# Work request
Copy each line of the listing below exactly.

== Raw data ==

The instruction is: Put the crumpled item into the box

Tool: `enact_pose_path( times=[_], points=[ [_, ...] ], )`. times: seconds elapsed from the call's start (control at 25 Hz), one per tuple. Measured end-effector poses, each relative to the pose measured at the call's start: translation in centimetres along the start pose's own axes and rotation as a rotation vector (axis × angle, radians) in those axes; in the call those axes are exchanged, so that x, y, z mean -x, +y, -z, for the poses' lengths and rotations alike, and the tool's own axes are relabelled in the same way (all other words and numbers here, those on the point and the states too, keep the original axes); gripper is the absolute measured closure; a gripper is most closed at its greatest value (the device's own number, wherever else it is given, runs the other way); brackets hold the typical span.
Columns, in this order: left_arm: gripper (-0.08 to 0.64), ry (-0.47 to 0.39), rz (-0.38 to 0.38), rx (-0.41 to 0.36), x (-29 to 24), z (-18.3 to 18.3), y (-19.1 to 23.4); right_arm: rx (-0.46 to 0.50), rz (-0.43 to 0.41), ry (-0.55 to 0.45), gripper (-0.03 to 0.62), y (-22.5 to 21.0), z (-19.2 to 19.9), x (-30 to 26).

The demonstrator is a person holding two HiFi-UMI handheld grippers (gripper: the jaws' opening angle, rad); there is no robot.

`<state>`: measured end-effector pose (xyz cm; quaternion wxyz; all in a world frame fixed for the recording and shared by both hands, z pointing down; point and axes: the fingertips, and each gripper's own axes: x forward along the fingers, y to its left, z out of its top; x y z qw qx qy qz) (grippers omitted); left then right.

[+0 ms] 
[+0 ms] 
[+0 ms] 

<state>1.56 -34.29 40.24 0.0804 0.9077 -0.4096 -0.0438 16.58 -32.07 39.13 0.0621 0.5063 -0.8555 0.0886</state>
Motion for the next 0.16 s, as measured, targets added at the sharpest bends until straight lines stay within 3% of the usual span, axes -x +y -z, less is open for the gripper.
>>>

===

# Response box
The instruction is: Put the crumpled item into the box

Tool: `enact_pose_path( times=[_], points=[ [_, ...] ], )`. times: seconds elapsed from the call's start (control at 25 Hz), one per tuple. Measured end-effector poses, each relative to the pose measured at the call's start: translation in centimetres along the start pose's own axes and rotation as a rotation vector (axis × angle, radians) in those axes; in the call those axes are exchanged, so that x, y, z mean -x, +y, -z, for the poses' lengths and rotations alike, and the tool's own axes are relabelled in the same way (all other words and numbers here, those on the point and the states too, keep the original axes); gripper is the absolute measured closure; a gripper is most closed at its greatest value (the device's own number, wherever else it is given, runs the other way); brackets hold the typical span.
Columns, in this order: left_arm: gripper (-0.08 to 0.64), ry (-0.47 to 0.39), rz (-0.38 to 0.38), rx (-0.41 to 0.36), x (-29 to 24), z (-18.3 to 18.3), y (-19.1 to 23.4); right_arm: rx (-0.46 to 0.50), rz (-0.43 to 0.41), ry (-0.55 to 0.45), gripper (-0.03 to 0.62), y (-22.5 to 21.0), z (-19.2 to 19.9), x (-30 to 26).

The demonstrator is a person holding two HiFi-UMI handheld grippers (gripper: the jaws' opening angle, rad); there is no robot.

`<state>`: measured end-effector pose (xyz cm; quaternion wxyz; all in a world frame fixed for the recording and shared by both hands, z pointing down; point and axes: the fingertips, and each gripper's own axes: x forward along the fingers, y to its left, z out of its top; x y z qw qx qy qz) (grippers omitted); left then right.

[+0 ms] 
[+0 ms] 
[+0 ms] 

<state>1.56 -34.29 40.24 0.0804 0.9077 -0.4096 -0.0438 16.58 -32.07 39.13 0.0621 0.5063 -0.8555 0.0886</state>
Motion for the next 0.16 s, as measured, targets added at the sharpest bends until straight lines stay within 3% of the usual span, axes -x +y -z, less is open for the gripper.
>>>

Output for the exercise is complete.